Optionally, mixing basalt flakes, graphene, a silane coupling agent, and water, comprising the steps of: adding basalt flakes, graphene, a silane coupling agent and water into a stirring tank, and stirring at a rotating speed of 500-800 rpm for 1-2h to prepare first slurry.
Optionally, the solid content of the first slurry is 60% -70%, including but not limited to: 60%, 62%, 65%, 68% and 70%, further alternatively 60% -65%, still further alternatively 62.5%.
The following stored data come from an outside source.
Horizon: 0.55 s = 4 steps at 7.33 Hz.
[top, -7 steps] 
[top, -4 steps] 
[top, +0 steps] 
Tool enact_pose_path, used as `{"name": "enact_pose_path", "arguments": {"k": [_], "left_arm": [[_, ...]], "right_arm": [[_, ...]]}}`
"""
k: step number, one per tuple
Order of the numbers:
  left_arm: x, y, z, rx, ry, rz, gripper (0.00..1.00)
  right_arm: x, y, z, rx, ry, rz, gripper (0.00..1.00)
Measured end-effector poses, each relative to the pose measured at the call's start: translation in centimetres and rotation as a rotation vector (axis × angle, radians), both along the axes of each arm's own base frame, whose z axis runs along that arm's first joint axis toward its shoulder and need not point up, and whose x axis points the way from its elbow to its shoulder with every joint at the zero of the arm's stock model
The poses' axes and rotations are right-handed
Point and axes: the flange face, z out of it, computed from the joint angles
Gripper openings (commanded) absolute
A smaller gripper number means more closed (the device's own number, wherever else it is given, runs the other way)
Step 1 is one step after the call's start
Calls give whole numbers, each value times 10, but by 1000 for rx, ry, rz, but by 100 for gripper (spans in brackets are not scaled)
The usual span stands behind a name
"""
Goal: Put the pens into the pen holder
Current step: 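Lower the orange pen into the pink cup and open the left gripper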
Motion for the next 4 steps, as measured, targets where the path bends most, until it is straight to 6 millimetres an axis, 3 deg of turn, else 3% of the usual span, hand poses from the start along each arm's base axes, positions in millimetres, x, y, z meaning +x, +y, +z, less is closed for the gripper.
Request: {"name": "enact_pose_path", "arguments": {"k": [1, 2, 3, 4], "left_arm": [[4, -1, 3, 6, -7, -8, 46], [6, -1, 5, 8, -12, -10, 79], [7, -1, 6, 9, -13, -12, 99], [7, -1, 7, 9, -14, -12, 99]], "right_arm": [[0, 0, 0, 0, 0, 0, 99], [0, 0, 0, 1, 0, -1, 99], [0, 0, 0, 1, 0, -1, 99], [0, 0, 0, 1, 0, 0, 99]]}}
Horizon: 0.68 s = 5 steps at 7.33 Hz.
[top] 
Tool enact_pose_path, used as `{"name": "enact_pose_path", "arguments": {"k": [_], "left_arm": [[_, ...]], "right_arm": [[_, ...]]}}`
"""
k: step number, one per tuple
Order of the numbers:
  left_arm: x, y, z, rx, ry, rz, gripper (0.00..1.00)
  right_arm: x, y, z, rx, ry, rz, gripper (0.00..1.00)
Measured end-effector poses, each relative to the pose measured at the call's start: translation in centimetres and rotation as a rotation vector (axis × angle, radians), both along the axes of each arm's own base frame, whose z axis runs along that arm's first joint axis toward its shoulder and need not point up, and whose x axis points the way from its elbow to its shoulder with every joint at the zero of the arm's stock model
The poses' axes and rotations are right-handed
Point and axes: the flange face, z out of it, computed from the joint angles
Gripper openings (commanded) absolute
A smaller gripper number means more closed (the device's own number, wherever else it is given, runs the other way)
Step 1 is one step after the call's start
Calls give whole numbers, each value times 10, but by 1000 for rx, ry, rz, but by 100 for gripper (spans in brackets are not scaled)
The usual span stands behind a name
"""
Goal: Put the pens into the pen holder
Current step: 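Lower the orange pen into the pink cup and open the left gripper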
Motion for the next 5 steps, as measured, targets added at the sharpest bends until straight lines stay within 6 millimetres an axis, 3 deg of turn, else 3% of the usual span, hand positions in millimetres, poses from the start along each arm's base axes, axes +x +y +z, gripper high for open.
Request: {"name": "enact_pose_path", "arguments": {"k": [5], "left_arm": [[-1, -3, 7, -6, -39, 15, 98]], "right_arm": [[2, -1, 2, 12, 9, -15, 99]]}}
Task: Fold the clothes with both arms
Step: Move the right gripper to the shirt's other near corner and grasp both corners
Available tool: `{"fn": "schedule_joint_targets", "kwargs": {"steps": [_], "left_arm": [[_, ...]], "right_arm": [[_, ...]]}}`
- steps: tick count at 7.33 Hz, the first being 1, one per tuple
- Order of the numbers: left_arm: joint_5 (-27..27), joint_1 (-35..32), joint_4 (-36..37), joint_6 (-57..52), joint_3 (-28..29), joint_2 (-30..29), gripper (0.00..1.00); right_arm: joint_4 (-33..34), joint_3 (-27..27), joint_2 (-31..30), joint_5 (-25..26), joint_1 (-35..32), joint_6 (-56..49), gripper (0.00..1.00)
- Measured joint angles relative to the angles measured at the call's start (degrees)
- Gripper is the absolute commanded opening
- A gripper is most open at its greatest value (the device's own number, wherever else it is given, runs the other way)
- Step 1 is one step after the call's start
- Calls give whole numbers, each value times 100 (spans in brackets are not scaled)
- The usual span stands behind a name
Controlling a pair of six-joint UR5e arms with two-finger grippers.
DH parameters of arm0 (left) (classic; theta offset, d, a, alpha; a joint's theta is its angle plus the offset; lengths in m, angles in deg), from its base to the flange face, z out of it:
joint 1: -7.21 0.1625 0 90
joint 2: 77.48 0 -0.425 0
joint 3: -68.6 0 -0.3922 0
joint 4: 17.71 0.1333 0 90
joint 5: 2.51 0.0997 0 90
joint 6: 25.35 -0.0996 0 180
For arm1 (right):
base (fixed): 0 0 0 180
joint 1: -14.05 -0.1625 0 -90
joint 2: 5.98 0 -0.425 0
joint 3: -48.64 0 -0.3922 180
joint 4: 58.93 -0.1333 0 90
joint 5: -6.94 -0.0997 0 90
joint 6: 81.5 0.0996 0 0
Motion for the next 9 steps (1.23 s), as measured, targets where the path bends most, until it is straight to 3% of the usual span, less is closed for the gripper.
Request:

It will be appreciated that the water in step S10 and step S30 each comprises one or more of tap water, deionized water, reverse osmosis water, distilled water, pure water and ultra pure water, further optionally deionized water.
S20: and carrying out standing treatment and drying treatment on the first slurry to prepare the modified basalt flake.
Optionally, the first slurry is subjected to a standing treatment and a drying treatment, including the steps of: and standing the first slurry at 70-100 ℃ for 2-4 hours, and drying at 200-300 ℃ for 4-8 hours.
Optionally, before the drying treatment, the method further comprises the following steps: and stirring the first slurry subjected to the standing treatment at a rotation speed of 500-800 rpm for 10-20 min.
S30: mixing the modified basalt flakes, water, functional auxiliary agent and carbon titanium cage resin to prepare the water-based heavy-duty coating.
Optionally, mixing the modified basalt flakes, water, functional auxiliary agent and carbon titanium cage resin, comprising the following steps:
S31: mixing the modified basalt flakes, water, a dispersing agent, a film forming additive and a flash rust inhibitor, and stirring for 20-30 min at the rotating speed of 300-500 rpm to prepare second slurry;
S32: mixing the second slurry and the carbon titanium cage resin, and stirring for 20-30 min at a rotation speed of 300-500 rpm to prepare a third slurry;
S33: mixing the third slurry, the waxy alignment agent, the defoaming agent and the leveling agent, and stirring at a rotation speed of 800-1000 rpm for 40-50 min to prepare a fourth slurry;
s34: and adding a thickener into the fourth slurry at a rotating speed of 300-500 rpm, and adjusting the pH to 7-9 to prepare the water-based heavy-duty coating.
Optionally, after adjusting the pH to 7-9, the method further comprises the following steps: filtering with 200 mesh filter cloth.
In a third aspect, the application provides a preparation method of an anti-corrosion coating, which is an application of the aqueous heavy anti-corrosion coating in the heavy anti-corrosion field.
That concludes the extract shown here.